● TASK STATEMENT
Below are the entries; set down each of them exactly.

+++ EXERCISE DATA +++

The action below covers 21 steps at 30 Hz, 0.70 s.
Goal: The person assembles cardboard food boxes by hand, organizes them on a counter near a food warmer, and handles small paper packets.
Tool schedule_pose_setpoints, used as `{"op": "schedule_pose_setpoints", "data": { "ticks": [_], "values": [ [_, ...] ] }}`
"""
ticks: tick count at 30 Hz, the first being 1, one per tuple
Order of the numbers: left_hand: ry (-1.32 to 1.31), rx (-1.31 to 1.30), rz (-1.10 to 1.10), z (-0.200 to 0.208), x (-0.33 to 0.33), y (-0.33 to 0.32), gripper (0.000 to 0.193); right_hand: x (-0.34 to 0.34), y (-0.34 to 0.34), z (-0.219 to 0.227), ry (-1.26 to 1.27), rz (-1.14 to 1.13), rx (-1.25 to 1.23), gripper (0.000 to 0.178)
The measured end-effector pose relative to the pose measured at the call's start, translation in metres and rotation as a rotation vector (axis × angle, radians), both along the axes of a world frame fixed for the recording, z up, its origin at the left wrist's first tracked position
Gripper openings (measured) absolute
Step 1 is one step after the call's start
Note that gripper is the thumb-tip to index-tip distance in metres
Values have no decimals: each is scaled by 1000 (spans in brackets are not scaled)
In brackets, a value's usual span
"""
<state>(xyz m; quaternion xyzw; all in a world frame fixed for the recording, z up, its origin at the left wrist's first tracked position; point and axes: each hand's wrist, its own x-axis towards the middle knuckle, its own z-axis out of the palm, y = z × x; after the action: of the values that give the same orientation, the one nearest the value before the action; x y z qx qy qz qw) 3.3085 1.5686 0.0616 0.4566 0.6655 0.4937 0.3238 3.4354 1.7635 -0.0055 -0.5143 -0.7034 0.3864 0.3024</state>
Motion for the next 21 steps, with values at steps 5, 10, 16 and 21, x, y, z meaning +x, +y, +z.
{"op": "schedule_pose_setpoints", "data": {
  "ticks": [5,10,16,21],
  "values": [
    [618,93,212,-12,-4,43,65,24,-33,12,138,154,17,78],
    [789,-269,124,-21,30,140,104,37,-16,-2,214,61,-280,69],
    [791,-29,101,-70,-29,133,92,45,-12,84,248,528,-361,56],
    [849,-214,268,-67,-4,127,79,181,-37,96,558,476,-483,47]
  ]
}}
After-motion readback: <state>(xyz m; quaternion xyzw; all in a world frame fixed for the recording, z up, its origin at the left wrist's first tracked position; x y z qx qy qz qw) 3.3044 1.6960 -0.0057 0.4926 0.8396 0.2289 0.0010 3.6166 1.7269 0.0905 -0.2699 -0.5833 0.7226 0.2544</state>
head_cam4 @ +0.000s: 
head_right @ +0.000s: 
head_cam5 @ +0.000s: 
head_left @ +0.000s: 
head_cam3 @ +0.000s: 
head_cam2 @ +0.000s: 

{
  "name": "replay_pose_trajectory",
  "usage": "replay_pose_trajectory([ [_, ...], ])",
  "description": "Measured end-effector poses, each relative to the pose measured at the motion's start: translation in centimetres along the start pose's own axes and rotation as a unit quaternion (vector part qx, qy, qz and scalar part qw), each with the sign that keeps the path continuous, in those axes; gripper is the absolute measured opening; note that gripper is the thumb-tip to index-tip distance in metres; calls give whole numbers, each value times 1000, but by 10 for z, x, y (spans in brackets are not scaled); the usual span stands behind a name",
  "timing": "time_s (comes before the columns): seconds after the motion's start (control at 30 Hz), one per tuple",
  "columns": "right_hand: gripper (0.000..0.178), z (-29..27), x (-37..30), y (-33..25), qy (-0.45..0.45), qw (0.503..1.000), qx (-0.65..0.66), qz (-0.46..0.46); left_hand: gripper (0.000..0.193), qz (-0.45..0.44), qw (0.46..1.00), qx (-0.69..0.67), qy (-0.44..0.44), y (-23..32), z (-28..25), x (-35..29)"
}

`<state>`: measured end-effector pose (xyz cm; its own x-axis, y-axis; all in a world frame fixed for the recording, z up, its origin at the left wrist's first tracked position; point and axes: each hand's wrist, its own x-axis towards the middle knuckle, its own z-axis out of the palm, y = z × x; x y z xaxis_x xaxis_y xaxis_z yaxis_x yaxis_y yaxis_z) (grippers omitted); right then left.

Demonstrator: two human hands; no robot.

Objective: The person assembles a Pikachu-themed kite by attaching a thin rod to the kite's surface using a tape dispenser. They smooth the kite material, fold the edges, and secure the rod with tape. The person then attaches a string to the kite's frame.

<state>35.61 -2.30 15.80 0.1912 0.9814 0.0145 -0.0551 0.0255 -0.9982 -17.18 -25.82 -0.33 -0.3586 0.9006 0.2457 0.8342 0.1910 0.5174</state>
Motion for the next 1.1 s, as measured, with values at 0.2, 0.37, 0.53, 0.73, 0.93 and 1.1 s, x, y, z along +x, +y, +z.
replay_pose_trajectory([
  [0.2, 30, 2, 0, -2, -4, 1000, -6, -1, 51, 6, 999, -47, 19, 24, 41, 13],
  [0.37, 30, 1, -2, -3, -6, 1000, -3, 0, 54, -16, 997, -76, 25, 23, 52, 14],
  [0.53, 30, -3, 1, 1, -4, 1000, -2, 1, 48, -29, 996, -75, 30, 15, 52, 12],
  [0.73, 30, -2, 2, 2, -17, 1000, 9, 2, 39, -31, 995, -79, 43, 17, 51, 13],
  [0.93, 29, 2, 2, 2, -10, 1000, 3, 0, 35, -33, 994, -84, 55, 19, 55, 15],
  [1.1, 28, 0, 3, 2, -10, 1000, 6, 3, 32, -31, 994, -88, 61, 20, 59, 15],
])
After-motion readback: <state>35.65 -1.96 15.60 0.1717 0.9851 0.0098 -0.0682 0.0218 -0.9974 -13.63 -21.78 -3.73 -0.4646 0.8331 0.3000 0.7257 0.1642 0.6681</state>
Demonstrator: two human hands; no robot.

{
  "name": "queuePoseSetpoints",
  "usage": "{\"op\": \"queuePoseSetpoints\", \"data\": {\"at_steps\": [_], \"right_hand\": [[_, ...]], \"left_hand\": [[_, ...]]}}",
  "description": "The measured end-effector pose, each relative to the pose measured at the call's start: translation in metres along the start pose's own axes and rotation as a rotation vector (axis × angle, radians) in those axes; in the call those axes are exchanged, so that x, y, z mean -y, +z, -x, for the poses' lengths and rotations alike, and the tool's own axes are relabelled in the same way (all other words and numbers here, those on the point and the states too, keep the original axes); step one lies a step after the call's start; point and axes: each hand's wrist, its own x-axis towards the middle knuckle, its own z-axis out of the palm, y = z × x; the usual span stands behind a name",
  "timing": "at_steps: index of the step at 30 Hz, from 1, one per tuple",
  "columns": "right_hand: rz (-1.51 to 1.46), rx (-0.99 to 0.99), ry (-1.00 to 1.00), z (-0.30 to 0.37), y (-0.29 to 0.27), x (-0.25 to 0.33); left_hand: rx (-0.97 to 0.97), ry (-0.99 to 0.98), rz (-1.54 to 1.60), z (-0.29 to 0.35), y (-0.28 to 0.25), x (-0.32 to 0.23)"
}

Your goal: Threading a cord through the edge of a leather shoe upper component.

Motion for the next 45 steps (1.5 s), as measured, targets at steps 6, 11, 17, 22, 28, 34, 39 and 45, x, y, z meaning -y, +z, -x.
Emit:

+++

● SOLUTION FOR THIS PROBLEM
The action below covers 21 steps at 30 Hz, 0.70 s.
Goal: The person assembles cardboard food boxes by hand, organizes them on a counter near a food warmer, and handles small paper packets.
Tool schedule_pose_setpoints, used as `{"op": "schedule_pose_setpoints", "data": { "ticks": [_], "values": [ [_, ...] ] }}`
"""
ticks: tick count at 30 Hz, the first being 1, one per tuple
Order of the numbers: left_hand: ry (-1.32 to 1.31), rx (-1.31 to 1.30), rz (-1.10 to 1.10), z (-0.200 to 0.208), x (-0.33 to 0.33), y (-0.33 to 0.32), gripper (0.000 to 0.193); right_hand: x (-0.34 to 0.34), y (-0.34 to 0.34), z (-0.219 to 0.227), ry (-1.26 to 1.27), rz (-1.14 to 1.13), rx (-1.25 to 1.23), gripper (0.000 to 0.178)
The measured end-effector pose relative to the pose measured at the call's start, translation in metres and rotation as a rotation vector (axis × angle, radians), both along the axes of a world frame fixed for the recording, z up, its origin at the left wrist's first tracked position
Gripper openings (measured) absolute
Step 1 is one step after the call's start
Note that gripper is the thumb-tip to index-tip distance in metres
Values have no decimals: each is scaled by 1000 (spans in brackets are not scaled)
In brackets, a value's usual span
"""
<state>(xyz m; quaternion xyzw; all in a world frame fixed for the recording, z up, its origin at the left wrist's first tracked position; point and axes: each hand's wrist, its own x-axis towards the middle knuckle, its own z-axis out of the palm, y = z × x; after the action: of the values that give the same orientation, the one nearest the value before the action; x y z qx qy qz qw) 3.3085 1.5686 0.0616 0.4566 0.6655 0.4937 0.3238 3.4354 1.7635 -0.0055 -0.5143 -0.7034 0.3864 0.3024</state>
Motion for the next 21 steps, with values at steps 5, 10, 16 and 21, x, y, z meaning +x, +y, +z.
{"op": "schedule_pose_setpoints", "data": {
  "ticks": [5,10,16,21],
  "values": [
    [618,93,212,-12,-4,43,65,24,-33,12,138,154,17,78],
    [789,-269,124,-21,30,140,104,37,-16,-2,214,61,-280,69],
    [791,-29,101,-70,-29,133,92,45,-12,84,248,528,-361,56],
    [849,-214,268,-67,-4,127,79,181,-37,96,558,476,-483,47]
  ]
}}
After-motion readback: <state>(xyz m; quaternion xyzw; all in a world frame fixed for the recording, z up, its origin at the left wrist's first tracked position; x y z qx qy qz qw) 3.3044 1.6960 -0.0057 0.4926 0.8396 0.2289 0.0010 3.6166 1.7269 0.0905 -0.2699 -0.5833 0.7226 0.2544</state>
head_cam4 @ +0.000s: 
head_right @ +0.000s: 
head_cam5 @ +0.000s: 
head_left @ +0.000s: 
head_cam3 @ +0.000s: 
head_cam2 @ +0.000s: 

{
  "name": "replay_pose_trajectory",
  "usage": "replay_pose_trajectory([ [_, ...], ])",
  "description": "Measured end-effector poses, each relative to the pose measured at the motion's start: translation in centimetres along the start pose's own axes and rotation as a unit quaternion (vector part qx, qy, qz and scalar part qw), each with the sign that keeps the path continuous, in those axes; gripper is the absolute measured opening; note that gripper is the thumb-tip to index-tip distance in metres; calls give whole numbers, each value times 1000, but by 10 for z, x, y (spans in brackets are not scaled); the usual span stands behind a name",
  "timing": "time_s (comes before the columns): seconds after the motion's start (control at 30 Hz), one per tuple",
  "columns": "right_hand: gripper (0.000..0.178), z (-29..27), x (-37..30), y (-33..25), qy (-0.45..0.45), qw (0.503..1.000), qx (-0.65..0.66), qz (-0.46..0.46); left_hand: gripper (0.000..0.193), qz (-0.45..0.44), qw (0.46..1.00), qx (-0.69..0.67), qy (-0.44..0.44), y (-23..32), z (-28..25), x (-35..29)"
}

`<state>`: measured end-effector pose (xyz cm; its own x-axis, y-axis; all in a world frame fixed for the recording, z up, its origin at the left wrist's first tracked position; point and axes: each hand's wrist, its own x-axis towards the middle knuckle, its own z-axis out of the palm, y = z × x; x y z xaxis_x xaxis_y xaxis_z yaxis_x yaxis_y yaxis_z) (grippers omitted); right then left.

Demonstrator: two human hands; no robot.

Objective: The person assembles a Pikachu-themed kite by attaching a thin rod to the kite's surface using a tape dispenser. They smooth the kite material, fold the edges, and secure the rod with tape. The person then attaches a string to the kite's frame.

<state>35.61 -2.30 15.80 0.1912 0.9814 0.0145 -0.0551 0.0255 -0.9982 -17.18 -25.82 -0.33 -0.3586 0.9006 0.2457 0.8342 0.1910 0.5174</state>
Motion for the next 1.1 s, as measured, with values at 0.2, 0.37, 0.53, 0.73, 0.93 and 1.1 s, x, y, z along +x, +y, +z.
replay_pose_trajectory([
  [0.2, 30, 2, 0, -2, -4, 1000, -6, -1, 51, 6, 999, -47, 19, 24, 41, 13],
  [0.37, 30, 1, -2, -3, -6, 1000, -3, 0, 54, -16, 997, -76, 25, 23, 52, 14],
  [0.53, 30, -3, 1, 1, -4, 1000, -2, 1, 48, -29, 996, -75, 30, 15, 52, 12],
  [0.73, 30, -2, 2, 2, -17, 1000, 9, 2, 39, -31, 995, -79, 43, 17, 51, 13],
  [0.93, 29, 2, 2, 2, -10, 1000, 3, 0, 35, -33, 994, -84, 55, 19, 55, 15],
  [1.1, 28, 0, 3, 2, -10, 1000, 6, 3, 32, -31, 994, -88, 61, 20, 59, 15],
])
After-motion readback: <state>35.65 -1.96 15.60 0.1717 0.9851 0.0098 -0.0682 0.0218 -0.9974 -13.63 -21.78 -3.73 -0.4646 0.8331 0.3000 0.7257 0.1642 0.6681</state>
Demonstrator: two human hands; no robot.

{
  "name": "queuePoseSetpoints",
  "usage": "{\"op\": \"queuePoseSetpoints\", \"data\": {\"at_steps\": [_], \"right_hand\": [[_, ...]], \"left_hand\": [[_, ...]]}}",
  "description": "The measured end-effector pose, each relative to the pose measured at the call's start: translation in metres along the start pose's own axes and rotation as a rotation vector (axis × angle, radians) in those axes; in the call those axes are exchanged, so that x, y, z mean -y, +z, -x, for the poses' lengths and rotations alike, and the tool's own axes are relabelled in the same way (all other words and numbers here, those on the point and the states too, keep the original axes); step one lies a step after the call's start; point and axes: each hand's wrist, its own x-axis towards the middle knuckle, its own z-axis out of the palm, y = z × x; the usual span stands behind a name",
  "timing": "at_steps: index of the step at 30 Hz, from 1, one per tuple",
  "columns": "right_hand: rz (-1.51 to 1.46), rx (-0.99 to 0.99), ry (-1.00 to 1.00), z (-0.30 to 0.37), y (-0.29 to 0.27), x (-0.25 to 0.33); left_hand: rx (-0.97 to 0.97), ry (-0.99 to 0.98), rz (-1.54 to 1.60), z (-0.29 to 0.35), y (-0.28 to 0.25), x (-0.32 to 0.23)"
}

Your goal: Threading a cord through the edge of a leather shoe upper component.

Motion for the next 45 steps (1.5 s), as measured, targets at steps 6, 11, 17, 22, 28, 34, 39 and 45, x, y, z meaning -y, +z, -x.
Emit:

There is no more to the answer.